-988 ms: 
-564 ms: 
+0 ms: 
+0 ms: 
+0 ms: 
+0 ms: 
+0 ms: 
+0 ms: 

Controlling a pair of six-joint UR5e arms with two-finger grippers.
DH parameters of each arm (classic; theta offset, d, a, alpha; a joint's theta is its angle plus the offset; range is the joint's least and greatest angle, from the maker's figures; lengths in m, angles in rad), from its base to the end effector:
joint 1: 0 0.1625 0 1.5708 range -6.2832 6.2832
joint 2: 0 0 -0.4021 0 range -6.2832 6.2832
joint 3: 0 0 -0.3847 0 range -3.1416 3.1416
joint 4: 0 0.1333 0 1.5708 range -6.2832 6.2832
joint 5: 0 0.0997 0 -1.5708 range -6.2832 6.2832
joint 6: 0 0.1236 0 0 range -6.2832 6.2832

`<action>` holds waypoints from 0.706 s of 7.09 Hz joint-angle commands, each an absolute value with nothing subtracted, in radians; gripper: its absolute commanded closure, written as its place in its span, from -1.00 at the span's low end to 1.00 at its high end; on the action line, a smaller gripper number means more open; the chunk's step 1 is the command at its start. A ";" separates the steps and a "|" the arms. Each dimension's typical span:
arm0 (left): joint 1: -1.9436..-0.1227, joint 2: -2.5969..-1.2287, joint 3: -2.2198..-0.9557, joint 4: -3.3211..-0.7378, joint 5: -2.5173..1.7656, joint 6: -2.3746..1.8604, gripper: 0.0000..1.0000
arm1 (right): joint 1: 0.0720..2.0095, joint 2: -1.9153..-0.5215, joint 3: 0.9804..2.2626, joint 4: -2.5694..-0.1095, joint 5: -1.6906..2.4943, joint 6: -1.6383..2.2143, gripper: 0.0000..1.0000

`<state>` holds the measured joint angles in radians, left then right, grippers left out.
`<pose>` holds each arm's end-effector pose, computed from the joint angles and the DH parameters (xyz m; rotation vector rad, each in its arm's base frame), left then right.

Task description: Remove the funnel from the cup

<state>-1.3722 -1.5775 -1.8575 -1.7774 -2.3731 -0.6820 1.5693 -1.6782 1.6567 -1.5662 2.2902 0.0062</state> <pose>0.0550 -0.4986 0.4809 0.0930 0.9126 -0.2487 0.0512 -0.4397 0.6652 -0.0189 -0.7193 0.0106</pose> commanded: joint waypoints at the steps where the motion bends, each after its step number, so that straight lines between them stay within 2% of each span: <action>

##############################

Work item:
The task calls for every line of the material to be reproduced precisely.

Finished task:
-988 ms: 
-564 ms: 
+0 ms: 
+0 ms: 
+0 ms: 
+0 ms: 
+0 ms: 
+0 ms: 

Controlling a pair of six-joint UR5e arms with two-finger grippers.
DH parameters of each arm (classic; theta offset, d, a, alpha; a joint's theta is its angle plus the offset; range is the joint's least and greatest angle, from the maker's figures; lengths in m, angles in rad), from its base to the end effector:
joint 1: 0 0.1625 0 1.5708 range -6.2832 6.2832
joint 2: 0 0 -0.4021 0 range -6.2832 6.2832
joint 3: 0 0 -0.3847 0 range -3.1416 3.1416
joint 4: 0 0.1333 0 1.5708 range -6.2832 6.2832
joint 5: 0 0.0997 0 -1.5708 range -6.2832 6.2832
joint 6: 0 0.1236 0 0 range -6.2832 6.2832

`<action>` holds waypoints from 0.706 s of 7.09 Hz joint-angle commands, each an absolute value with nothing subtracted, in radians; gripper: its absolute commanded closure, written as its place in its span, from -1.00 at the span's low end to 1.00 at its high end; on the action line, a smaller gripper number means more open; the chunk's step 1 is the command at its start. A ";" separates the steps and a "|" the arms. Each dimension's typical span:
arm0 (left): joint 1: -1.9436..-0.1227, joint 2: -2.5969..-1.2287, joint 3: -2.2198..-0.9557, joint 4: -3.3211..-0.7378, joint 5: -2.5173..1.7656, joint 6: -2.3746..1.8604, gripper: 0.0000..1.0000
arm1 (right): joint 1: 0.0720..2.0095, joint 2: -1.9153..-0.5215, joint 3: 0.9804..2.2626, joint 4: -2.5694..-0.1095, joint 5: -1.6906..2.4943, joint 6: -1.6383..2.2143, gripper: 0.0000..1.0000

`<state>` holds the measured joint angles in radians, left then right, grippers left out.
`<pose>` holds each arm's end-effector pose, computed from the joint angles and the DH parameters (xyz m; rotation vector rad, each in its arm's base frame), left then right.

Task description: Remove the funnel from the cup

<state>-1.3722 -1.5775 -1.8575 -1.7774 -2.3731 -0.6820 1.5693 -1.6782 1.6567 -1.5662 2.2902 0.0062</state> <pose>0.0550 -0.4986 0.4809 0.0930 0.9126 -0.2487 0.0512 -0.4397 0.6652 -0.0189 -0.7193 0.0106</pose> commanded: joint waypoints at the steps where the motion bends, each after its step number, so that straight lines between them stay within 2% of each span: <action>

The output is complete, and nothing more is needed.